Attachments: 1. Board Report, 2. Attachment A - Board Referral 2020.12, 3. Attachment B – CIC Report from 9/13/21, 4. Attachment C – Staffing for Implementation Options, 5. Power-Point Presentation, 6. Completed Board Order Item No. 14

Title

a.   Receive a status report on the Board Referral 2020.12 “Consider funding options to increase the Pavement Condition Index of County roads to at least a ‘Fair’ standard over the next ten years”; and

b.   Provide appropriate direction to staff.

Report

RECOMMENDATION:

It is recommended that the Board of Supervisors:

a.                     Receive a status report on the Board Referral 2020.12 “Consider funding options to increase the Pavement Condition Index of County roads to at least a ‘Fair’ standard over the next ten years”; and

b.                     Provide appropriate direction to staff.

 

SUMMARY:

 

BOARD REFERRAL

The County Administrative Office (CAO) and the Public Works, Facilities, and Parks Department (PWFP) received Board Referral 2020.12 on March 3, 2020, to consider funding options to increase the Pavement Condition Index of County roads to at least a “Fair” standard over the next ten years. The Board Referral is included as Attachment A. Upon receiving the Board Referral, staff began researching options and consulted with the County’s municipal advisor, KNN Public Finance (KNN), to identify funding/financing strategies within the context of the Road Fund existing revenue sources. Staff reviewed financing tools that the Board has mentioned in the past, starting with iBank, then the Total Road Improvement Program (TRIP), and lines of credit. KNN performed extensive research and analysis of potential financing options and security structures to leverage existing Road Fund revenues. Based on this collective research and evaluation, the primary financing options available are: 1) revenue bonds, non-General Fund backed; and 2) certificates of participation (COPs), General Fund backed.

 

Based on this research and estimated Road Fund legally available revenues to support debt service, the approximate range of bond financing proceeds was estimated between $87.0 million to $257.0 million.

 

At the September 13, 2021 Capital Improvement Committee (CIC) meeting, staff and KNN presented their findings and options to the CIC. The road financing evaluation concluded that the clearest path forward is a borrowing approach that leverages the Measure X sales tax revenues, either directly as a revenue bond structure or indirectly as a General Fund COP structure. KNN advised that borrowing under either of these approaches could be executed in as soon as approximately four (4) months. The CIC provided direction to staff to review and come back with implementation strategies. This was to have a more comprehensive understanding of the internal County impacts of employing an augmented funding mechanism for the Road Fund, for the goal of commensurate increased delivery of road treatment projects.  Please see Attachment B for the CIC report and its attachments, which include the financial analysis memo prepared by KNN.

 

IMPLEMENTATION PLAN

The Implementation Plan is the means to deliver projects to County constituents, using Road Fund existing revenue sources and financing proceeds. The following three (3) options were explored and are discussed below:

1.                      Increased County staffing levels;

2.                      Increased use of contracted support (consultants and contractors); and

3.                      Design-Build.

 

Option #1: Increased In-house Forces (County staffing)
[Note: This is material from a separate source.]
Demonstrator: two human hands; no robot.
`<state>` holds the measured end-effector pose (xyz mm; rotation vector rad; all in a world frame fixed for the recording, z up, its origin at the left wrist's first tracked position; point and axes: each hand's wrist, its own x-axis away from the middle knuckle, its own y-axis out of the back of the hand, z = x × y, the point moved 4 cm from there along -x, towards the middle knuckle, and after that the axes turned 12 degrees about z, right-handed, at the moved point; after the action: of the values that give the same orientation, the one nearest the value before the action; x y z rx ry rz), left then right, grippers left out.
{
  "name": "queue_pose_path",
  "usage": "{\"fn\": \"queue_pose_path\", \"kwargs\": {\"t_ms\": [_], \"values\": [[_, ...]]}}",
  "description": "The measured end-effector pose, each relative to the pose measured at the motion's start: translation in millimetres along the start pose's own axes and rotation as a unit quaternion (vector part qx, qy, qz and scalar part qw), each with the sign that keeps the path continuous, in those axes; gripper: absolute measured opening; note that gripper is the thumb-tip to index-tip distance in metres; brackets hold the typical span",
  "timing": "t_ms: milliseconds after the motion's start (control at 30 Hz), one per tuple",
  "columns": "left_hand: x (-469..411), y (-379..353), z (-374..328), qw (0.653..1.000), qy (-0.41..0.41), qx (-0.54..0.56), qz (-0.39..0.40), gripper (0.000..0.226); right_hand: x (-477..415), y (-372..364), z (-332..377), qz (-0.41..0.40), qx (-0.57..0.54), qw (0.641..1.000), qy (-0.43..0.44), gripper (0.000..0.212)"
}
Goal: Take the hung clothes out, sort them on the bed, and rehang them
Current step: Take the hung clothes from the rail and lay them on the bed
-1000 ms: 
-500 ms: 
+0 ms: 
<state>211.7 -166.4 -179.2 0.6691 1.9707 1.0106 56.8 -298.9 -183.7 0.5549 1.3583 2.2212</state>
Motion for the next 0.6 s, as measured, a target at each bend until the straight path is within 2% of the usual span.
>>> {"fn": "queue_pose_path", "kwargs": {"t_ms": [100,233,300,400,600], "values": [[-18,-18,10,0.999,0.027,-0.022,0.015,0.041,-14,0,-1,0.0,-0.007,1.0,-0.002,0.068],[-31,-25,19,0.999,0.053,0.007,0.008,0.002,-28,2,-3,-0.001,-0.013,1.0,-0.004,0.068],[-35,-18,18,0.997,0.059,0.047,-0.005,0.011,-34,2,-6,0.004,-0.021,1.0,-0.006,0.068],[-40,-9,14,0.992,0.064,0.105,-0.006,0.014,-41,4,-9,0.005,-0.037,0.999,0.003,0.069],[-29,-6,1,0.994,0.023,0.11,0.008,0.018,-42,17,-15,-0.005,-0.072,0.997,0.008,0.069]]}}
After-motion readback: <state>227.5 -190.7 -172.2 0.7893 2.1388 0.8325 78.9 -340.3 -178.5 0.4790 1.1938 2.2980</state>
Under this option, the existing County staff level would be increased to accommodate the increased workload to design and construct the much greater number of projects resulting from bond funding proceeds. Currently, many in-house Engineering staff perform the design phase of a project, consisting of field investigations, measurements/surveys, identification/remedy of issues, coordination with Maintenance staff on maintenance-issues and coordination with partner agencies. Staff then prepares the bid documents (drawing plans, construction specifications, and estimate) for public-bid. After bids are opened and reviewed for responsiveness and responsibility, the lowest responsive/responsible bidder is recommended to the Board for the construction contract. When the project enters the construction phase, many of these same design staff serve as construction management/inspectors on the project. These construction management duties include construction management, photo and field documentation, inspection, review of testing, quality control/quality assurance reviews, public outreach during construction, invoice review/approval, etc. There have been occasions to use the on-call construction management firms to support staff efforts. In addition, County staff perform the administrative tasks, such as preparations for the Board for a project’s various phases and actions, invoice review/approval, etc. Using this Option #1 would increase the quantity of staff to replicate and perform these increased number of projects made available by the increased funding. Please note that they and the support staff would be funded by the bond proceeds/Road Fund.

 

Option 2: Increased use of contracted support (design and construction management consultants)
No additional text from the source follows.